Notable WIPO Progress
As recently as May of 2024, WIPO member states adopted a new Treaty on Intellectual Property, Genetic Resources, and Associated Traditional Knowledge [17], a pioneering international legal instrument at this junction. Following ratification by 15 parties, the Treaty will establish a new international legal requirement on patent disclosures [18]. If a patent applicant’s invention is based on genetic resources, comprising anything from medicinal plants to crops to animal breeds, and/or TK, they will be required to disclose the country of origin or source of the resource. Recognizing the progress of major international organizations like the WIPO in further specifying IP rights for TEK holders marks a positive step forward in reconciling the individualistic, property ownership-based essence of IP with the diverse needs of TEK holders.

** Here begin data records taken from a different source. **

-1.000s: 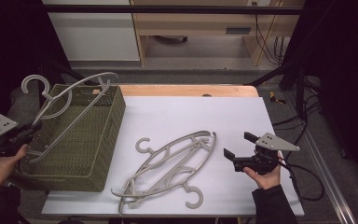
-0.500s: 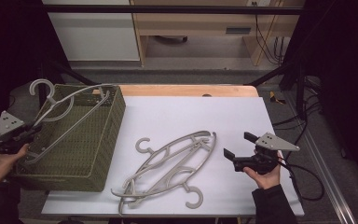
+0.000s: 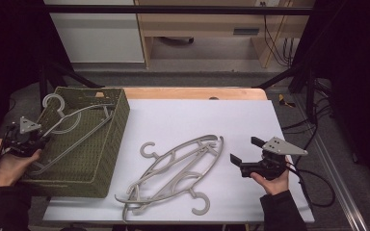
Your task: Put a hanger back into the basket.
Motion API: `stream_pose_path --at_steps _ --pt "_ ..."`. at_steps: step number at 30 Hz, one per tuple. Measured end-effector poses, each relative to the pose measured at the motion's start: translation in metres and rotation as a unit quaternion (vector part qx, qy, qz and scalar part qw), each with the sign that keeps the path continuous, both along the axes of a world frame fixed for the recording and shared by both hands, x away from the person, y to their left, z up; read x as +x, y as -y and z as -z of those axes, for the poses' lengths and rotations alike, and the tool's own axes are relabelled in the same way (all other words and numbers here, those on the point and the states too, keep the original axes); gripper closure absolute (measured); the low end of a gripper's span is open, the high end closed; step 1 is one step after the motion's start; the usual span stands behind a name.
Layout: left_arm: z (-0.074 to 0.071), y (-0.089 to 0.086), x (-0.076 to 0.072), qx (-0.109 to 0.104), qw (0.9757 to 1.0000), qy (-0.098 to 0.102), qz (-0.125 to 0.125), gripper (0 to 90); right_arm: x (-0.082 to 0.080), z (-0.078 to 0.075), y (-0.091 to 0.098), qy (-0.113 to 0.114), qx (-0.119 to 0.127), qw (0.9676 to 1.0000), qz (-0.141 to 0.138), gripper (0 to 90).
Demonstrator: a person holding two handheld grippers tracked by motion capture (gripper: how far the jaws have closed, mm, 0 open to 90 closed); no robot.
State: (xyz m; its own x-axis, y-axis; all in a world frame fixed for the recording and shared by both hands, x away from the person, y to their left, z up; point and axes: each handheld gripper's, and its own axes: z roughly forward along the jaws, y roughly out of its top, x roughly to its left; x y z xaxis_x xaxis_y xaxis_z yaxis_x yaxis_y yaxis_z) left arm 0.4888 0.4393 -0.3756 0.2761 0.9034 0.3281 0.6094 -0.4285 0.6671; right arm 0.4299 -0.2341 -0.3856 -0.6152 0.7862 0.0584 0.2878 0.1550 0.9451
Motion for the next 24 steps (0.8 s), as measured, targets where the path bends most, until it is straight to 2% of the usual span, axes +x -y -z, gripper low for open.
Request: stream_pose_path --at_steps 1,6,8,11,13,15,18,19,24 --pt "0.001 -0.002 0.001 0.000 0.9999 -0.011 -0.004 79.6 0.000 0.000 0.000 0.000 0.000 1.0000 0.000 2.3" --pt "0.004 -0.003 0.005 0.014 0.9991 -0.035 -0.020 78.9 0.000 0.001 -0.001 -0.002 -0.001 1.0000 -0.004 2.3" --pt "0.005 -0.003 0.007 0.017 0.9986 -0.040 -0.029 75.9 0.001 0.001 -0.001 -0.002 -0.003 1.0000 -0.004 2.4" --pt "0.004 -0.005 0.006 0.017 0.9986 -0.037 -0.035 71.4 0.001 0.001 -0.001 -0.002 -0.003 1.0000 -0.004 2.3" --pt "-0.002 -0.007 0.002 0.001 0.9993 -0.014 -0.035 67.5 0.000 0.000 0.000 -0.002 -0.002 1.0000 -0.004 2.4" --pt "-0.008 -0.006 -0.002 -0.003 0.9995 0.005 -0.031 60.5 0.001 0.000 0.000 -0.002 -0.001 1.0000 -0.002 2.4" --pt "-0.017 -0.003 -0.008 -0.021 0.9988 0.038 -0.021 50.1 0.000 0.000 0.000 -0.002 0.000 1.0000 -0.002 2.4" --pt "-0.022 -0.001 -0.010 -0.035 0.9982 0.047 -0.013 47.4 0.000 0.000 0.000 -0.002 0.000 1.0000 -0.001 2.5" --pt "-0.034 0.014 -0.015 -0.077 0.9951 0.061 0.017 35.6 0.000 0.000 0.001 -0.001 0.000 1.0000 -0.001 2.5"
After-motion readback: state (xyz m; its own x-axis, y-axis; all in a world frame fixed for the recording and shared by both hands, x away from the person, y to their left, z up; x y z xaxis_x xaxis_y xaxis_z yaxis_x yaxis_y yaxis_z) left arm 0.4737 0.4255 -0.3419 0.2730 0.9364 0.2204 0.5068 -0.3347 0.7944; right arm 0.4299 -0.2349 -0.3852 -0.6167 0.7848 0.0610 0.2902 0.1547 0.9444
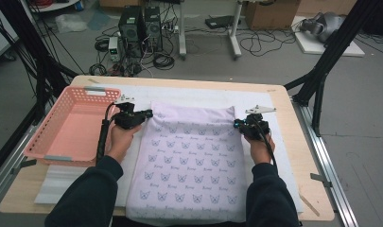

Effectively protecting TEK within the international framework of IP rights necessitates evolution. Addressing the marginalization and the vulnerability of indigenous peoples will facilitate a symbiotic relationship between indigenous communities and the rest of the world, from an ecological, legal, and rights-based standpoint. To ensure a more inclusive and flexible body of legal protections for TEK, IP law must evolve in ways as creative as the multitude of TEK it seeks to protect, and must continue to work in conjunction with relevant fields within international law, namely human rights law, to tackle the core issues underlying TEK protection: protecting indigenous peoples before indigenous rights.